Beginning with the line that holds "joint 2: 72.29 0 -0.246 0", write out the remaining lines of the material exactly, the last line included.

■ ■ ■ ■

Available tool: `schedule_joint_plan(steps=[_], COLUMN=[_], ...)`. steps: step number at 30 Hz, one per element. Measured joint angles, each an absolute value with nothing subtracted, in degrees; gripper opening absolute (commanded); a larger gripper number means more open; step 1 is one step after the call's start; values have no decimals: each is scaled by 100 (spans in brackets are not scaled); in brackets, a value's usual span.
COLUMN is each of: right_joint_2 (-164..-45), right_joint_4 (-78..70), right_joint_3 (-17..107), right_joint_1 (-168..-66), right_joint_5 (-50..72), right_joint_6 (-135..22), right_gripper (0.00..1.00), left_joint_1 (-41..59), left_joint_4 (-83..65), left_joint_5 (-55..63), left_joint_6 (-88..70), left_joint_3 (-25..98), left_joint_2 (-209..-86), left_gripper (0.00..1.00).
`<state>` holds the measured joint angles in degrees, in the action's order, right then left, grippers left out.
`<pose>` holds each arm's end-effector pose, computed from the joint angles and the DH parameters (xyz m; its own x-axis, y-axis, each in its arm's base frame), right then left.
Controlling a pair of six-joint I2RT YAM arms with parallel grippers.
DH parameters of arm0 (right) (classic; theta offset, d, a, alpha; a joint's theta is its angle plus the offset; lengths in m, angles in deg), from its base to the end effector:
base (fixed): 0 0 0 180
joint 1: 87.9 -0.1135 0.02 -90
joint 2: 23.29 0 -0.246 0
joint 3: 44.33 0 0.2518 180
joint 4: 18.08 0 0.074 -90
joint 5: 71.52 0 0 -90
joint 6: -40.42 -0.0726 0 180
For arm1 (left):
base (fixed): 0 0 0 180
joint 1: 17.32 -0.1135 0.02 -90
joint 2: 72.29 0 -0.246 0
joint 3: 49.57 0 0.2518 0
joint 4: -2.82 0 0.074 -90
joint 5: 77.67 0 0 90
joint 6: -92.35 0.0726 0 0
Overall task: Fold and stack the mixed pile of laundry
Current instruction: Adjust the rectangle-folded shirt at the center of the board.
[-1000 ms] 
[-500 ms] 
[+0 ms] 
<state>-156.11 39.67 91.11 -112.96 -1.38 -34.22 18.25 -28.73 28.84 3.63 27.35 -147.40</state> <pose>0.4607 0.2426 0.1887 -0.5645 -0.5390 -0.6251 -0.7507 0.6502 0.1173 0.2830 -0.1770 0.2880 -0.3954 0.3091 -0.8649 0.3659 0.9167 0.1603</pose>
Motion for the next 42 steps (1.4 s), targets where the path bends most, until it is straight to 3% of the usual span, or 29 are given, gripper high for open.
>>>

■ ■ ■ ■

» Solution to this problem
joint 2: 72.29 0 -0.246 0
joint 3: 49.57 0 0.2518 0
joint 4: -2.82 0 0.074 -90
joint 5: 77.67 0 0 90
joint 6: -92.35 0.0726 0 0
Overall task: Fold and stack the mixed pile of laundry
Current instruction: Adjust the rectangle-folded shirt at the center of the board.
[-1000 ms] 
[-500 ms] 
[+0 ms] 
<state>-156.11 39.67 91.11 -112.96 -1.38 -34.22 18.25 -28.73 28.84 3.63 27.35 -147.40</state> <pose>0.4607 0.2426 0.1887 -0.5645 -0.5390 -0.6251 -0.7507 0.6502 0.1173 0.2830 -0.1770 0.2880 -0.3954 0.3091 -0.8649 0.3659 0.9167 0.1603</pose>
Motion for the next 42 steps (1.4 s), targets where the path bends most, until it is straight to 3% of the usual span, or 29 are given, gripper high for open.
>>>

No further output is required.